Je garde contre toute logique, l’espoir qu’un jour nous serons compris: Nous , le peuple du livre, le peuple de la réconciliation, le peuple de la paix, le peuple de la science, le peuple de l’entreprise et de l’innovation, le peuple de l’amour perdu et retrouvé!!!
Le peuple du Tikum olam que tous les peuples de la terre souhaitons-le, auront compris et émulés: un concept simple, humain, fait de solidarité, d’humanisme, d’empathie, d’échange, de vérité, de lumière et le répéterons nous jamais assez, d’amour partagé !
Bob Oré Abitbol
Boboreint@gmail.com
Ps: J’ai demandé à mon ami et écrivain Pol Serge Kakon de participer à la rédaction de la rubrique de ce mois.
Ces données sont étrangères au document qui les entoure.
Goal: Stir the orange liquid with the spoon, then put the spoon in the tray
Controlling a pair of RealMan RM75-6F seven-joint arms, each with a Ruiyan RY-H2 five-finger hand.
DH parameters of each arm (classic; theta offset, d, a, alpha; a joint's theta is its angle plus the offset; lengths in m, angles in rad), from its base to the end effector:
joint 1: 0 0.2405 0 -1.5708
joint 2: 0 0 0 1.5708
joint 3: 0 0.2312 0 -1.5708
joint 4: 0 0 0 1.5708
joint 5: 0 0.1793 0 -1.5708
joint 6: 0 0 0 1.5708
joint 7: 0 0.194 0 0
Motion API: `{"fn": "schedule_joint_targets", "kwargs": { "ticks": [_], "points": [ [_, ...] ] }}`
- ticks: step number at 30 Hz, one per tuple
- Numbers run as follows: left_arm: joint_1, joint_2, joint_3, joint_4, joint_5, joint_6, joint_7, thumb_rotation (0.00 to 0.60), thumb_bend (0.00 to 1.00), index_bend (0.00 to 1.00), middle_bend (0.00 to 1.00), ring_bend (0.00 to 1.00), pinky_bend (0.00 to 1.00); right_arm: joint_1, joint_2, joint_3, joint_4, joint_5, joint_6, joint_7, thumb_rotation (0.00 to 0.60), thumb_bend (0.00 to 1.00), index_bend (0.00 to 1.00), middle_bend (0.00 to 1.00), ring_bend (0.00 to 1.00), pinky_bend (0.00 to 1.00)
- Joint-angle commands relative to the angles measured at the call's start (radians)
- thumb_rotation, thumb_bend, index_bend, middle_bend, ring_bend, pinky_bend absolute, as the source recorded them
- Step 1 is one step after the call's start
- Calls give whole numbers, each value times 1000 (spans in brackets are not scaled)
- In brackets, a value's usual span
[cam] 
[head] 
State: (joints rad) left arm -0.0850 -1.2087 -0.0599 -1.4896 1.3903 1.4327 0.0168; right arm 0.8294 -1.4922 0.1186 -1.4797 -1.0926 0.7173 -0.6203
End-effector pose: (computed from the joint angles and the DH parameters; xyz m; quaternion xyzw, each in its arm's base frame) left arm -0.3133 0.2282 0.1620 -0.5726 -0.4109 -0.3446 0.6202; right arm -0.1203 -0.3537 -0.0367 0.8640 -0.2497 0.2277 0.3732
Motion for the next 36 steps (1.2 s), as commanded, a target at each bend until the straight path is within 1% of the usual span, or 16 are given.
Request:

Pol-Serge Kakon qui vient d'écrire un livre qui débute ainsi: ...la France ne saura jamais assez ce qu'elle m'a pris, pas plus qu'elle ne sait tout ce que je lui dois". Son héros avait cinq ans quand ses parents ont été déportés. Elevé par des "Justes" il deviendra peintre. Un ancien résistant, prof de philo lui instille dans la pensée le Tikun Olam. Passion, amour, beauté, désirs et défis, ainsi se répare une vie si mal commencée, ainsi se répare un peu le monde.